- _The task_
When you reach the records below, repeat each one exactly as written.

[Supplied information]

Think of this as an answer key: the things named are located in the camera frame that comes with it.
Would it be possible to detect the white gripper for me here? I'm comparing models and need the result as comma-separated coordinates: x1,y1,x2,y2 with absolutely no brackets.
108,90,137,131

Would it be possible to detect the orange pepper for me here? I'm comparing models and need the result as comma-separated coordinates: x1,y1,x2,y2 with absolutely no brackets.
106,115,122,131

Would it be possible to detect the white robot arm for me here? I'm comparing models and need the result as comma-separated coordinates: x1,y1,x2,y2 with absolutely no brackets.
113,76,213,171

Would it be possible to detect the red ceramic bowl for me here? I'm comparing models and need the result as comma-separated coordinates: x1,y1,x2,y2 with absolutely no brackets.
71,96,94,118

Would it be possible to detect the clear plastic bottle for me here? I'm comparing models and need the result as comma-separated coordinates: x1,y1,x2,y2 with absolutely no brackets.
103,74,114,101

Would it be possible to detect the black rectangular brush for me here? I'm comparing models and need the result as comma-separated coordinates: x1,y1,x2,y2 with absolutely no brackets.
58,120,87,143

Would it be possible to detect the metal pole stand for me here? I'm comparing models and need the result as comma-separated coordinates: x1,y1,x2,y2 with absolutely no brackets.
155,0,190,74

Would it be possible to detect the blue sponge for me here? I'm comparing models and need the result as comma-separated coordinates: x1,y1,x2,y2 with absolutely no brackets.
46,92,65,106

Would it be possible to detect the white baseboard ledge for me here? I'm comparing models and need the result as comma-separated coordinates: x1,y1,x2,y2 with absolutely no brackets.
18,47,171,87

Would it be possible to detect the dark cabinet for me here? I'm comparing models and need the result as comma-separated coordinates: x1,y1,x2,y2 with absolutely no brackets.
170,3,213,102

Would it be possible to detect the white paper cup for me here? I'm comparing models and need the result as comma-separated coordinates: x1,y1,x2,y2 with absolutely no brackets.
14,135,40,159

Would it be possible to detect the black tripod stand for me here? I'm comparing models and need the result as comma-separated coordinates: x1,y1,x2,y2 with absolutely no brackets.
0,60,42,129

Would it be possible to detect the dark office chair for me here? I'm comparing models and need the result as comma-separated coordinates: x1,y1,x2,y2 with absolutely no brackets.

[/Supplied information]

- _Answer space_
Think of this as an answer key: the things named are located in the camera frame that comes with it.
Would it be possible to detect the white gripper for me here? I'm comparing models and need the result as comma-separated coordinates: x1,y1,x2,y2 with absolutely no brackets.
108,90,137,131

Would it be possible to detect the orange pepper for me here? I'm comparing models and need the result as comma-separated coordinates: x1,y1,x2,y2 with absolutely no brackets.
106,115,122,131

Would it be possible to detect the white robot arm for me here? I'm comparing models and need the result as comma-separated coordinates: x1,y1,x2,y2 with absolutely no brackets.
113,76,213,171

Would it be possible to detect the red ceramic bowl for me here? I'm comparing models and need the result as comma-separated coordinates: x1,y1,x2,y2 with absolutely no brackets.
71,96,94,118

Would it be possible to detect the clear plastic bottle for me here? I'm comparing models and need the result as comma-separated coordinates: x1,y1,x2,y2 with absolutely no brackets.
103,74,114,101

Would it be possible to detect the black rectangular brush for me here? I'm comparing models and need the result as comma-separated coordinates: x1,y1,x2,y2 with absolutely no brackets.
58,120,87,143

Would it be possible to detect the metal pole stand for me here? I'm comparing models and need the result as comma-separated coordinates: x1,y1,x2,y2 with absolutely no brackets.
155,0,190,74

Would it be possible to detect the blue sponge for me here? I'm comparing models and need the result as comma-separated coordinates: x1,y1,x2,y2 with absolutely no brackets.
46,92,65,106

Would it be possible to detect the white baseboard ledge for me here? I'm comparing models and need the result as comma-separated coordinates: x1,y1,x2,y2 with absolutely no brackets.
18,47,171,87

Would it be possible to detect the dark cabinet for me here? I'm comparing models and need the result as comma-separated coordinates: x1,y1,x2,y2 with absolutely no brackets.
170,3,213,102

Would it be possible to detect the white paper cup for me here? I'm comparing models and need the result as comma-separated coordinates: x1,y1,x2,y2 with absolutely no brackets.
14,135,40,159

Would it be possible to detect the black tripod stand for me here? I'm comparing models and need the result as comma-separated coordinates: x1,y1,x2,y2 with absolutely no brackets.
0,60,42,129

Would it be possible to detect the dark office chair for me here? I'm comparing models and need the result as comma-separated coordinates: x1,y1,x2,y2 with absolutely no brackets.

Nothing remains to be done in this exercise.